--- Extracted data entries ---
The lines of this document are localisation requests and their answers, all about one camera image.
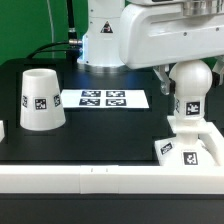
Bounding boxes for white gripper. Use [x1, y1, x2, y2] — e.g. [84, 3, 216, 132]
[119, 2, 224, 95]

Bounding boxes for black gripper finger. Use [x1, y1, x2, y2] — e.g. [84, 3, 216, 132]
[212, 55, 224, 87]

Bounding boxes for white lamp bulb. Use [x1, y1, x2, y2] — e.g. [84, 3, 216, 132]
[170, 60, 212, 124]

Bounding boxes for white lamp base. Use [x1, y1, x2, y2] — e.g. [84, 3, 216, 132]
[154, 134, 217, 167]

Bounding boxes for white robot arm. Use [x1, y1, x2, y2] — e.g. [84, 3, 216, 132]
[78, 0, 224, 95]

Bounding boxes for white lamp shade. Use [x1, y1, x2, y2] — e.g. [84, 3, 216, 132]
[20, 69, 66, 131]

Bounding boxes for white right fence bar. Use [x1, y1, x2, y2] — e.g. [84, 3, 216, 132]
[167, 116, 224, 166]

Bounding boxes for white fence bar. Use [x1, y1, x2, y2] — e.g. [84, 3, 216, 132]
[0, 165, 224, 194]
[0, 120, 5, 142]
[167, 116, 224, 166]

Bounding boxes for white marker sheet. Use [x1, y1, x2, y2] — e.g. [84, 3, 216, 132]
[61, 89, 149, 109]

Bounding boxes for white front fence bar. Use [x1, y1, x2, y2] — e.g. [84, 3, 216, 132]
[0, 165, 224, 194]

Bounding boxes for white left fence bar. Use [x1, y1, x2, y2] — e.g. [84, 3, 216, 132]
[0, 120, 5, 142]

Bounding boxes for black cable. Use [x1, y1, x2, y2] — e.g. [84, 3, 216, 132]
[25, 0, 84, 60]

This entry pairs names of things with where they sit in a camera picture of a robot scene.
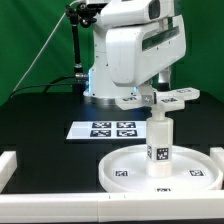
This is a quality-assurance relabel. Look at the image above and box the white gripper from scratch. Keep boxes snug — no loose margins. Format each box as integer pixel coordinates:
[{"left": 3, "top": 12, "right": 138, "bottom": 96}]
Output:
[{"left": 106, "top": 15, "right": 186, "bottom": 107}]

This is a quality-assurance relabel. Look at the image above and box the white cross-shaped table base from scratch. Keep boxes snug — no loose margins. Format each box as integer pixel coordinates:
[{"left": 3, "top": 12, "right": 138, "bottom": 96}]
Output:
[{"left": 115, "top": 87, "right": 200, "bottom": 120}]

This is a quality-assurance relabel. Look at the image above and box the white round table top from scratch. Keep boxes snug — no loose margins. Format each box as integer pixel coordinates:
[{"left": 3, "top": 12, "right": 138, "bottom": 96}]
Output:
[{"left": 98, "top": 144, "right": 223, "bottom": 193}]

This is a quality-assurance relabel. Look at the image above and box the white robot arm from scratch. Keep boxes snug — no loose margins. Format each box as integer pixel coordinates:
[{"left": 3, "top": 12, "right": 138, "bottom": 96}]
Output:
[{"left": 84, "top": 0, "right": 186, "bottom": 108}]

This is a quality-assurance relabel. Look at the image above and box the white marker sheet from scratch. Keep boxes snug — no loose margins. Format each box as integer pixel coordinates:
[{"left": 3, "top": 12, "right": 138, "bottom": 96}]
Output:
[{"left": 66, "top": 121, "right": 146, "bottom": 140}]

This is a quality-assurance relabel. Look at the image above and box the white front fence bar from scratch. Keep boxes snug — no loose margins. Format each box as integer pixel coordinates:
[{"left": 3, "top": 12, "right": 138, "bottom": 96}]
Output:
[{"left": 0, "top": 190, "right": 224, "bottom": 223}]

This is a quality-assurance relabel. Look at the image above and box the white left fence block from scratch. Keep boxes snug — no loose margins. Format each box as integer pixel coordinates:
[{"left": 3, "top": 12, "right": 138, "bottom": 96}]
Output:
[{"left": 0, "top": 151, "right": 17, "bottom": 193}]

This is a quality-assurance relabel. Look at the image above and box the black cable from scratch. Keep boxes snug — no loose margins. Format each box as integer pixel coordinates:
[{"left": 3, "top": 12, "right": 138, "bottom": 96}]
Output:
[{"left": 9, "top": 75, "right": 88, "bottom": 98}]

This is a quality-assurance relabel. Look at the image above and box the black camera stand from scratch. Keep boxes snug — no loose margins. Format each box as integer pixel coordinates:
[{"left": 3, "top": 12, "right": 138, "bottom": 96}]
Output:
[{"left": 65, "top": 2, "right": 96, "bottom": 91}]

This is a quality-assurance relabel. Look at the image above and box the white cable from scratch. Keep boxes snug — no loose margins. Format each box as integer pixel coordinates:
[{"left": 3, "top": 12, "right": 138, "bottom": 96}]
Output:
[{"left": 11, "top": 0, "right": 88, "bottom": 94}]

--- Task description ---
Give every line above again exactly, with no pictures.

--- Result of this task ---
The lines of this document are localisation requests and their answers, all about one camera image.
Bounding boxes for white gripper. Use [x1, y1, x2, y2] — e.g. [84, 3, 216, 132]
[119, 2, 224, 95]

Bounding boxes for black gripper finger. Use [x1, y1, x2, y2] — e.g. [84, 3, 216, 132]
[212, 55, 224, 87]

Bounding boxes for white lamp bulb. Use [x1, y1, x2, y2] — e.g. [84, 3, 216, 132]
[170, 60, 212, 124]

Bounding boxes for white lamp base. Use [x1, y1, x2, y2] — e.g. [84, 3, 216, 132]
[154, 134, 217, 167]

Bounding boxes for white robot arm. Use [x1, y1, x2, y2] — e.g. [84, 3, 216, 132]
[78, 0, 224, 95]

Bounding boxes for white lamp shade. Use [x1, y1, x2, y2] — e.g. [84, 3, 216, 132]
[20, 69, 66, 131]

Bounding boxes for white right fence bar. Use [x1, y1, x2, y2] — e.g. [84, 3, 216, 132]
[167, 116, 224, 166]

Bounding boxes for white fence bar. Use [x1, y1, x2, y2] — e.g. [84, 3, 216, 132]
[0, 165, 224, 194]
[0, 120, 5, 142]
[167, 116, 224, 166]

Bounding boxes for white marker sheet. Use [x1, y1, x2, y2] — e.g. [84, 3, 216, 132]
[61, 89, 149, 109]

Bounding boxes for white front fence bar. Use [x1, y1, x2, y2] — e.g. [84, 3, 216, 132]
[0, 165, 224, 194]

Bounding boxes for white left fence bar. Use [x1, y1, x2, y2] — e.g. [84, 3, 216, 132]
[0, 120, 5, 142]

Bounding boxes for black cable. Use [x1, y1, x2, y2] — e.g. [84, 3, 216, 132]
[25, 0, 84, 60]

This entry pairs names of things with where they sit in a camera picture of a robot scene.
This is a quality-assurance relabel. Look at the image above and box the white gripper from scratch. Keep boxes snug — no loose margins. Format each box as integer pixel coordinates:
[{"left": 3, "top": 12, "right": 138, "bottom": 96}]
Output:
[{"left": 106, "top": 15, "right": 186, "bottom": 107}]

This is a quality-assurance relabel. Look at the image above and box the white cross-shaped table base from scratch. Keep boxes snug — no loose margins. Format each box as integer pixel coordinates:
[{"left": 3, "top": 12, "right": 138, "bottom": 96}]
Output:
[{"left": 115, "top": 87, "right": 200, "bottom": 120}]

This is a quality-assurance relabel. Look at the image above and box the white round table top from scratch. Keep boxes snug — no loose margins. Format each box as integer pixel coordinates:
[{"left": 3, "top": 12, "right": 138, "bottom": 96}]
Output:
[{"left": 98, "top": 144, "right": 223, "bottom": 193}]

This is a quality-assurance relabel. Look at the image above and box the white robot arm from scratch. Keep boxes snug — no loose margins. Format each box as integer pixel coordinates:
[{"left": 3, "top": 12, "right": 138, "bottom": 96}]
Output:
[{"left": 84, "top": 0, "right": 186, "bottom": 108}]

This is a quality-assurance relabel. Look at the image above and box the white marker sheet from scratch. Keep boxes snug — no loose margins. Format each box as integer pixel coordinates:
[{"left": 3, "top": 12, "right": 138, "bottom": 96}]
Output:
[{"left": 66, "top": 121, "right": 146, "bottom": 140}]

This is a quality-assurance relabel. Look at the image above and box the white front fence bar from scratch. Keep boxes snug — no loose margins. Format each box as integer pixel coordinates:
[{"left": 3, "top": 12, "right": 138, "bottom": 96}]
Output:
[{"left": 0, "top": 190, "right": 224, "bottom": 223}]

This is a quality-assurance relabel. Look at the image above and box the white left fence block from scratch. Keep boxes snug — no loose margins. Format each box as integer pixel coordinates:
[{"left": 3, "top": 12, "right": 138, "bottom": 96}]
Output:
[{"left": 0, "top": 151, "right": 17, "bottom": 193}]

This is a quality-assurance relabel. Look at the image above and box the black cable from scratch. Keep boxes snug — no loose margins. Format each box as integer pixel coordinates:
[{"left": 3, "top": 12, "right": 138, "bottom": 96}]
Output:
[{"left": 9, "top": 75, "right": 88, "bottom": 98}]

This is a quality-assurance relabel. Look at the image above and box the black camera stand from scratch. Keep boxes snug — no loose margins. Format each box as integer pixel coordinates:
[{"left": 3, "top": 12, "right": 138, "bottom": 96}]
Output:
[{"left": 65, "top": 2, "right": 96, "bottom": 91}]

This is a quality-assurance relabel. Look at the image above and box the white cable from scratch. Keep boxes snug — no loose margins. Format each box as integer pixel coordinates:
[{"left": 3, "top": 12, "right": 138, "bottom": 96}]
Output:
[{"left": 11, "top": 0, "right": 88, "bottom": 94}]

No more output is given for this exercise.